▶ [What is expected] In the records below, find each line containing the word "JSON" and copy it.

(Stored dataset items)
##############################
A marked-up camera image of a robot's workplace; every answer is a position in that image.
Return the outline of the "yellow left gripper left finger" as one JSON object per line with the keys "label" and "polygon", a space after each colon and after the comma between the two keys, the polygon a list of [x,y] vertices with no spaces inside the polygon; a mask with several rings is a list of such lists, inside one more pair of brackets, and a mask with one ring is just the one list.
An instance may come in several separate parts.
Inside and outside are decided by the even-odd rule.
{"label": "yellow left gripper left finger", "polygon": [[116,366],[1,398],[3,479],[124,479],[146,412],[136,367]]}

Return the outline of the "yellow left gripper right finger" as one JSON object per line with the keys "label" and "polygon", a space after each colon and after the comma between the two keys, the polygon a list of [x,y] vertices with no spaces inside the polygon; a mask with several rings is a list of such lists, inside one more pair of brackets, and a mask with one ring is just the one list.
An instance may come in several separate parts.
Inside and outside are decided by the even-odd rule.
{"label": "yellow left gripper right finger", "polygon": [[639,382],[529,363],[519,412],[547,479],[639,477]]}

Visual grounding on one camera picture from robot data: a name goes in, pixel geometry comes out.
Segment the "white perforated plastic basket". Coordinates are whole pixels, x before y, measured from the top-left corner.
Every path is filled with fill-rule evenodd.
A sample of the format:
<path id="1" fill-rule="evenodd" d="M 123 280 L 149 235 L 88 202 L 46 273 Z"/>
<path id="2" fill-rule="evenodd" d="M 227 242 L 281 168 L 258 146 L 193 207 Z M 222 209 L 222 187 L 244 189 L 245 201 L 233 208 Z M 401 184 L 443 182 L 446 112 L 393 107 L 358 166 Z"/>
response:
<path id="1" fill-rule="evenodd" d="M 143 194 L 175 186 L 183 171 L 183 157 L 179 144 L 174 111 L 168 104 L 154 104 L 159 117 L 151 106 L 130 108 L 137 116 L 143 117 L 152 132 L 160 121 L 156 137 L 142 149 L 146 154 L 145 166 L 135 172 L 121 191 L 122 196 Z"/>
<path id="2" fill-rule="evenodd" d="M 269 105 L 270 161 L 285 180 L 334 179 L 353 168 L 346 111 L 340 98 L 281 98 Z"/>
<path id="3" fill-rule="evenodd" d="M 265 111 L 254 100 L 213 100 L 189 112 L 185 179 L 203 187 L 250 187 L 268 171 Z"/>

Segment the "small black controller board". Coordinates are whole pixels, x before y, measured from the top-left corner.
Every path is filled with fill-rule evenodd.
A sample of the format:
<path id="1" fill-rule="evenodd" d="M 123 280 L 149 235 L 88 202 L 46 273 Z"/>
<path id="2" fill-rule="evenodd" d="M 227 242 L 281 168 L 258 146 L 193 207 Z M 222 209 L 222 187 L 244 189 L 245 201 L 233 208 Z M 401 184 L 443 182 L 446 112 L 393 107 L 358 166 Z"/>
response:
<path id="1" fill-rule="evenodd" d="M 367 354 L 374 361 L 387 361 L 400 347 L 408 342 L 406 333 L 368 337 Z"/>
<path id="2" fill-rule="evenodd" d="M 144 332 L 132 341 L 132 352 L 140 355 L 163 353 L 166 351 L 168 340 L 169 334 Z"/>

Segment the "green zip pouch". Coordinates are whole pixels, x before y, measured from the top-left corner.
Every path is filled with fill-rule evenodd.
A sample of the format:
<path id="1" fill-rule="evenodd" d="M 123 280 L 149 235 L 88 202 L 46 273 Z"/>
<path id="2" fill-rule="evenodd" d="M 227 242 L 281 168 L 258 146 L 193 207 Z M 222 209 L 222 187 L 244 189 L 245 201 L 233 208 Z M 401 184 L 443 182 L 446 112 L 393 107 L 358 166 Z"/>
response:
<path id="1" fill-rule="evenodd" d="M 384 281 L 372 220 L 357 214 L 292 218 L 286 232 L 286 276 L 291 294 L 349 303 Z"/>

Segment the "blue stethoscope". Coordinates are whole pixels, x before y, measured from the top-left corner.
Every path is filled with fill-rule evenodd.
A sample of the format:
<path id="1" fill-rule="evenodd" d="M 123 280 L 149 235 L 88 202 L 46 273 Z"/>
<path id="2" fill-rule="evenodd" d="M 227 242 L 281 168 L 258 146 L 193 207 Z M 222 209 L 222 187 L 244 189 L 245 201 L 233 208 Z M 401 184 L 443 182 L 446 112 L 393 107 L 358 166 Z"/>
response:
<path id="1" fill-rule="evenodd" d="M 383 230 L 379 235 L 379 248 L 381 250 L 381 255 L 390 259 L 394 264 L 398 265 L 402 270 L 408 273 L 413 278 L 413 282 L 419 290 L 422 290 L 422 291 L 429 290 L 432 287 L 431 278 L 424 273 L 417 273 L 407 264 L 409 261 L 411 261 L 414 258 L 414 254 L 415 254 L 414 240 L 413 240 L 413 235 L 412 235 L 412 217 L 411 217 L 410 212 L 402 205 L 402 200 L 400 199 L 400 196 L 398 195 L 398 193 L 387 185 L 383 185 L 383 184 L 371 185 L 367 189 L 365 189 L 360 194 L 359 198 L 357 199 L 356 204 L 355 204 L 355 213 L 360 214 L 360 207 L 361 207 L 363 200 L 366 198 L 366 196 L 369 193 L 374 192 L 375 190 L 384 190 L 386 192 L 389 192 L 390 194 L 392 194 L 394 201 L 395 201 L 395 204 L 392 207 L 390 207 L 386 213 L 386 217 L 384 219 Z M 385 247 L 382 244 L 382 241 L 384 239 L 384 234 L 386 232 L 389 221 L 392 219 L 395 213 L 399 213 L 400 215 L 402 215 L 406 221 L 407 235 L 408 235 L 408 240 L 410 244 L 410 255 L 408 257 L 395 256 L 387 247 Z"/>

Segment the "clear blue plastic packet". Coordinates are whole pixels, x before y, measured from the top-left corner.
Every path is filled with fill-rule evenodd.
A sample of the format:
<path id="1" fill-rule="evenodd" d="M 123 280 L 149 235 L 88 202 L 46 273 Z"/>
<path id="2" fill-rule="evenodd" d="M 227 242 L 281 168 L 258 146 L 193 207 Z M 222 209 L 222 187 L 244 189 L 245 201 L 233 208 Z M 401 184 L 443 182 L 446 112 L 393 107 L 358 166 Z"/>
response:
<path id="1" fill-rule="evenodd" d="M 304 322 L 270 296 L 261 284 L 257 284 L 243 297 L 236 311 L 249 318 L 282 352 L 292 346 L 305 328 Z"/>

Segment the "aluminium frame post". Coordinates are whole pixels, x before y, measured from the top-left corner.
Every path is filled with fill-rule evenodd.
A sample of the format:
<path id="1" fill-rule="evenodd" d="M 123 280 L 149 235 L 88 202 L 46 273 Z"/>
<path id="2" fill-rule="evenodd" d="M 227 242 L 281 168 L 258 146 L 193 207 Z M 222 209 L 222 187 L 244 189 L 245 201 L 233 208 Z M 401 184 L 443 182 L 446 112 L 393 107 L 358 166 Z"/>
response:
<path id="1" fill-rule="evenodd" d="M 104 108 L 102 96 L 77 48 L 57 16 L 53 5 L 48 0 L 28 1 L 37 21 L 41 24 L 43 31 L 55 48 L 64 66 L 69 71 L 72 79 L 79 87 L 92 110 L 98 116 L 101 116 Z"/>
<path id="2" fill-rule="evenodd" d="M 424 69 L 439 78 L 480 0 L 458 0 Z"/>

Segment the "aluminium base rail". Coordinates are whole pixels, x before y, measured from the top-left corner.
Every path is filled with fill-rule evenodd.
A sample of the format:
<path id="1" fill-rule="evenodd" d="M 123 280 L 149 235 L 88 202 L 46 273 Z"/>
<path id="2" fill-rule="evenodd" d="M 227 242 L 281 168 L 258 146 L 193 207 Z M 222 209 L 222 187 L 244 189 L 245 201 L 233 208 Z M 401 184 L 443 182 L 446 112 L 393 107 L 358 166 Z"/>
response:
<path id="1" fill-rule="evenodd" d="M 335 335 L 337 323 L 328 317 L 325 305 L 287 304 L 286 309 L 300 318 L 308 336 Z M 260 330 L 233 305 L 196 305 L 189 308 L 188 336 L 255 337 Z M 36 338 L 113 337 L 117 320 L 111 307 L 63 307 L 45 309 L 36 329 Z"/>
##############################
▶ [Response]
Return the outline of the "yellow left gripper left finger" as one JSON object per line with the keys "label" and "polygon", a space after each colon and after the comma between the two keys, the polygon a list of [x,y] vertices with no spaces inside the polygon; a mask with several rings is a list of such lists, inside one more pair of brackets, and a mask with one ring is just the one list.
Return the outline of the "yellow left gripper right finger" as one JSON object per line with the keys "label" and "polygon", a space after each colon and after the comma between the two keys, the polygon a list of [x,y] vertices with no spaces inside the polygon; a mask with several rings is a list of such lists, inside one more pair of brackets, and a mask with one ring is just the one list.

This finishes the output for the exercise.